A pretty blush rose to her cheekbones. “Sam,” she warned.

“My bad.” He wasn’t sorry, though. There was a weird caveman thing roiling inside him, scraping along the jagged edges of his tattered psyche, and he wanted to shout out to the world that she was with him.

He wanted to be able to touch her in public, hold her hand or drop a kiss on her head, to stamp her as his.

“Sure you can’t come with me to the dinner tonight? ”

She shook her head. He got it, he did, but he couldn’t keep the roiling from getting more violent. “The guys will be going to the clubs after, so I guess I’ll go solo and see if I can find women willing to dance with me.”

Her icy eyes lasered in on him. “You do, and I’ll have to hurt you.”

Why that made happiness bubble inside him, he hadn’t a clue, but his spirits suddenly lifted out of the crapper. And he needed that, especially after a morning filled with bad news. “Maybe I’ll head home right after the dinner and find other ways to occupy myself.”

“Poor baby.” She palpated his ankle, then flexed his heel before working her fingers up his calf. “Or you could stop by my place.”

He dropped his voice to a whisper. “How about I pick you up on my way to my place?”
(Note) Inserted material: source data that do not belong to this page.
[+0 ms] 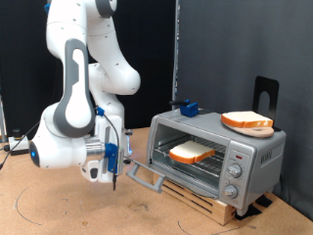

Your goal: Make a piece of toast with the oven

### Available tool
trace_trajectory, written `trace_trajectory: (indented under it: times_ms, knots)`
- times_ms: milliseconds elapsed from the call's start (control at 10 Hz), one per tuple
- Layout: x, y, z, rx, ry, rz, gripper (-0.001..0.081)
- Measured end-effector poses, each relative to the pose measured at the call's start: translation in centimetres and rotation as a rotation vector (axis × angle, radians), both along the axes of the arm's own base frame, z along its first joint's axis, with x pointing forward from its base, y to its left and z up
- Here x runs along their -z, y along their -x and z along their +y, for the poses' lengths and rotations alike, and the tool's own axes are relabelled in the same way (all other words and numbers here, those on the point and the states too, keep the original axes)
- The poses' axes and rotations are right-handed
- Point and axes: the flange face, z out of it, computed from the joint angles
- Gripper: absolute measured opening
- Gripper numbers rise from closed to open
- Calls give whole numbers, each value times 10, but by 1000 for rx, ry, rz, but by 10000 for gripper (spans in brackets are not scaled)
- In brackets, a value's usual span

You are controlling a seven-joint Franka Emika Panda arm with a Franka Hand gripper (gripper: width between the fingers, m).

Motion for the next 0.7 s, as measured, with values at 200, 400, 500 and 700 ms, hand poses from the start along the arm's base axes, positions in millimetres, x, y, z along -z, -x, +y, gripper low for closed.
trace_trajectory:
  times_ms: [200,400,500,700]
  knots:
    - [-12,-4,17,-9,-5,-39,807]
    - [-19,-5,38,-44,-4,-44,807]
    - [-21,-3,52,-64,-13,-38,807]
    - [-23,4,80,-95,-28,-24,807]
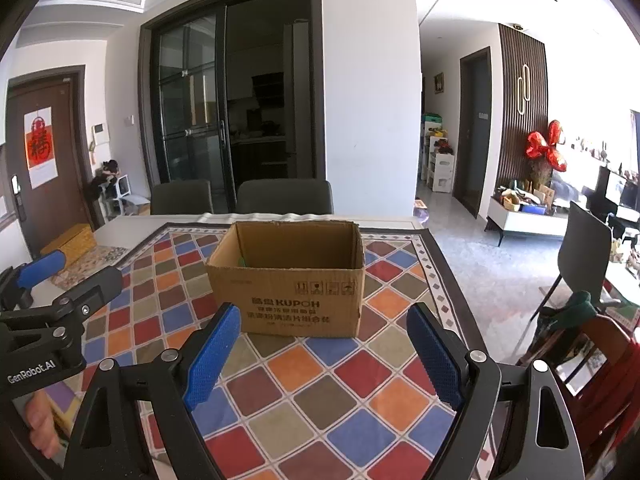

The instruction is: Organize snacks

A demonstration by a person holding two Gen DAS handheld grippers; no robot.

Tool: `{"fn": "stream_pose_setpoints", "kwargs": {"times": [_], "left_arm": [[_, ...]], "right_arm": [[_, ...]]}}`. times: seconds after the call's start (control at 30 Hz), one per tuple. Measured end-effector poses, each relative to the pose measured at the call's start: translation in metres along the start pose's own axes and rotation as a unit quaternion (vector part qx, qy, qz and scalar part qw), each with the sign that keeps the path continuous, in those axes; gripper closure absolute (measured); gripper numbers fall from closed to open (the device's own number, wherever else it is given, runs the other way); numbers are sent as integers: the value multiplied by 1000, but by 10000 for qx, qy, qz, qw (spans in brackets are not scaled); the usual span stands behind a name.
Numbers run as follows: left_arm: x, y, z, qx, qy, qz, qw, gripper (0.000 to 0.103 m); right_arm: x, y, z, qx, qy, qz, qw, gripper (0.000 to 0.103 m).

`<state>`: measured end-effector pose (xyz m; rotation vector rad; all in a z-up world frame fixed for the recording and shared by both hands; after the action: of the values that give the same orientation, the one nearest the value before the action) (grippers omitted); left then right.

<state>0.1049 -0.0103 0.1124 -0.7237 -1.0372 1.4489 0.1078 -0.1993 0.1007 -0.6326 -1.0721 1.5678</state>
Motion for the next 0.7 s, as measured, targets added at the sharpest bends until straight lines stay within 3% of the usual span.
{"fn": "stream_pose_setpoints", "kwargs": {"times": [0.7], "left_arm": [[0,0,-1,10,-27,7,10000,0]], "right_arm": [[0,2,-1,38,-4,-20,10000,17]]}}
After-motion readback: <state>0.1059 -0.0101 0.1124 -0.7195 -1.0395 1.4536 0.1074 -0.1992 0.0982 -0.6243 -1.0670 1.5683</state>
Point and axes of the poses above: each gripper's, at about its wrist camera, not at the fingertips, and z roughly against the way its jaws point, x to its left, y to its underside, the point moved 1 cm from there along -z, roughly the way its jaws point, and after that the axes turned 15 degrees about -y, right-handed, at the moved point
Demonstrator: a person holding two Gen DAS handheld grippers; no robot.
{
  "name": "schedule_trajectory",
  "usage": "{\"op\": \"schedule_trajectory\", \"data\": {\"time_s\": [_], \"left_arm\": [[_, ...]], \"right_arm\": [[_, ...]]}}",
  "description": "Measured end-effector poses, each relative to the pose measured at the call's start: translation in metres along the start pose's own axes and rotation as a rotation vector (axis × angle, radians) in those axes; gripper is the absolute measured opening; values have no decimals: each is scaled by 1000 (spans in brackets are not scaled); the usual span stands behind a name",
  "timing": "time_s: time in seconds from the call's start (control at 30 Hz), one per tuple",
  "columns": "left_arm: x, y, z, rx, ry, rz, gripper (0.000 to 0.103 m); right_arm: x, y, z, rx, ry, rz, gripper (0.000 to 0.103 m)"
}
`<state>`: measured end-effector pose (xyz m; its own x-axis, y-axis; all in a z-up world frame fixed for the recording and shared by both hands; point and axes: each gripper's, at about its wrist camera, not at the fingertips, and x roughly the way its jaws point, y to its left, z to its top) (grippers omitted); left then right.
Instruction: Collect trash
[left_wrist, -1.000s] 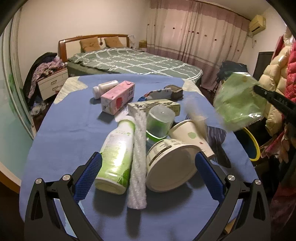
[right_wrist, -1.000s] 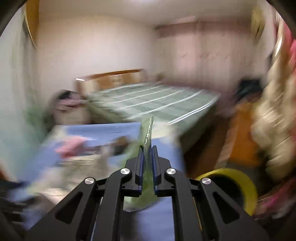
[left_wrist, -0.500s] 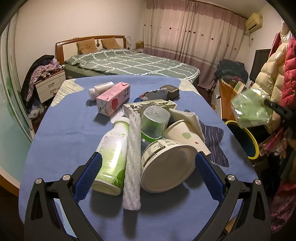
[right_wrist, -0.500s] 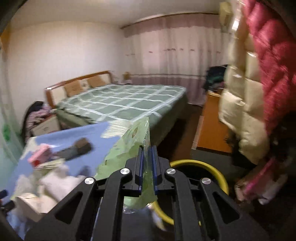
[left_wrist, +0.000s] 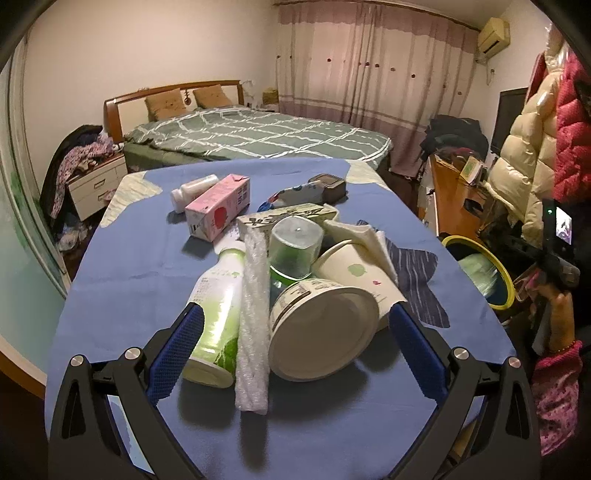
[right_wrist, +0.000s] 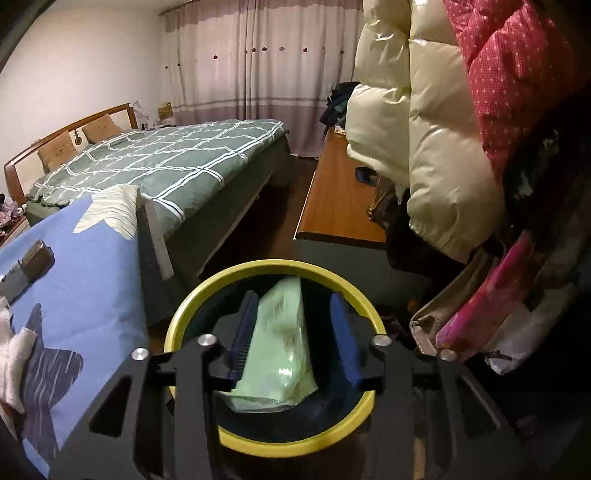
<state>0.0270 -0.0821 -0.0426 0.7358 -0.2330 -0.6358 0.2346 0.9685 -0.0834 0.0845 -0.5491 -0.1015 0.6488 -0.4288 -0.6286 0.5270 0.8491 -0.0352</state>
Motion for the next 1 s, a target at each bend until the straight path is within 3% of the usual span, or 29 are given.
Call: {"op": "schedule_trajectory", "data": {"time_s": [0.23, 0.43, 0.77, 0.87, 1.0], "left_arm": [[3, -10, -2, 51, 14, -15, 84], [3, -13, -5, 79, 19, -47, 84], [0, 43, -6, 49, 25, 66, 77], [-1, 65, -10, 39, 38, 132, 75], [5, 73, -21, 44, 84, 110, 72]], "right_arm": [[-11, 6, 2, 2, -14, 15, 45], [-12, 9, 2, 3, -11, 27, 45], [-11, 16, 1, -4, -5, 48, 45], [-10, 20, 1, -8, -1, 53, 45], [-13, 26, 1, -19, -5, 60, 45]]}}
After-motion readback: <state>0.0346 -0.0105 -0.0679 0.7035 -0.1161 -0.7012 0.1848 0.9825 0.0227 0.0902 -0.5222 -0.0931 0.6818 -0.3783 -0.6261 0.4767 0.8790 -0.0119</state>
“Or how about I wait for you at your place so you don’t have to make a stop?” she replied without looking up. The sultry note in her voice gave him all kinds of ideas.

He picked up his phone and sent a text that pinged somewhere distant, like from a desk drawer. When she glanced up at him, he winked. “Just sent you the code to get in. I’ll make excuses and cut out early.”

At least he had Angie to look forward to.

The party depressed him more than it lifted him, and he was trying to psych himself up when he walked into his condo hours later.

The living room was awash in candlelight, dim, but not so dim that he couldn’t feast his eyes on the vision that greeted him.

Angie reclined on the sofa, her blond hair arranged in loose waves, her face glowing with a touch of makeup.

She wore white lace that revealed more than it covered, and her bare legs stretched in front of her, delicate silver straps wrapped around her ankles attached to spiked heels.

His jaw dropped.

A thin film of fabric draped over her creamy shoulders, and she picked up one end and slowly drew it across her cheek. “I thought I could help take your mind off your day.”

Stomach fizzing with anticipation, he yanked off his tie and prowled toward her. Lying before him was everything he needed. Everything he wanted. She was … everything.

He swallowed hard as he took a seat next to her. “You already have.”

Cupping his jaw, she pulled his head down and angled it until her mouth hovered a bewitching inch from his.

Then she kissed him, sucking first his bottom lip before lavishing the top.

Her tongue darted in, and the kiss deepened into something liquid and languid and soulful.

Soon he was lost in a sea of her sweet scent and silky skin.

He pulled back long enough to gasp, “Wow!”

She gave him a sly smile. “You obviously had something on your mind when you were mauling me in the clinic.” All he could do was nod. “Well, I thought we could explore those … ideas. How about you show me every single dirty thought right now?”

He knew what she was doing, and his heart squeezed. This woman had pulled out the stops for him, and his emotions swelled. “Angie, I …” love you. “Don’t know what to say,” he blurted. “You—you’re amazing.”

She swung her toned legs over the edge of the couch, stood, and held out her hand to him. “Follow me and let me show you how amazing you are.”

He stumbled after her like an eager puppy.

By the time morning brightened his bedroom, Sam was adrift on a blissful cloud, the troubles of yesterday a distant memory at the back of his mind—until he realized he was alone.

He reached for his phone to check the time.

It was past eight, and Angie was already at work.

A string of texts awaited him, and as he scrolled through them, his happy cloud shredded.

They were all from friends and family wishing him luck in round two, or from teammates telling him how sorry they were he wasn’t joining them.

Instead of cheering him, the wishes drew him down into a pit of self-pity, where his ankle throbbed more than it had before, reminding him why he lay in bed instead of sitting beside a teammate playing poker on the plane.

No matter how much he told himself Angie was a cure-all, even having her to himself twenty-four-seven wasn’t going to change his reality.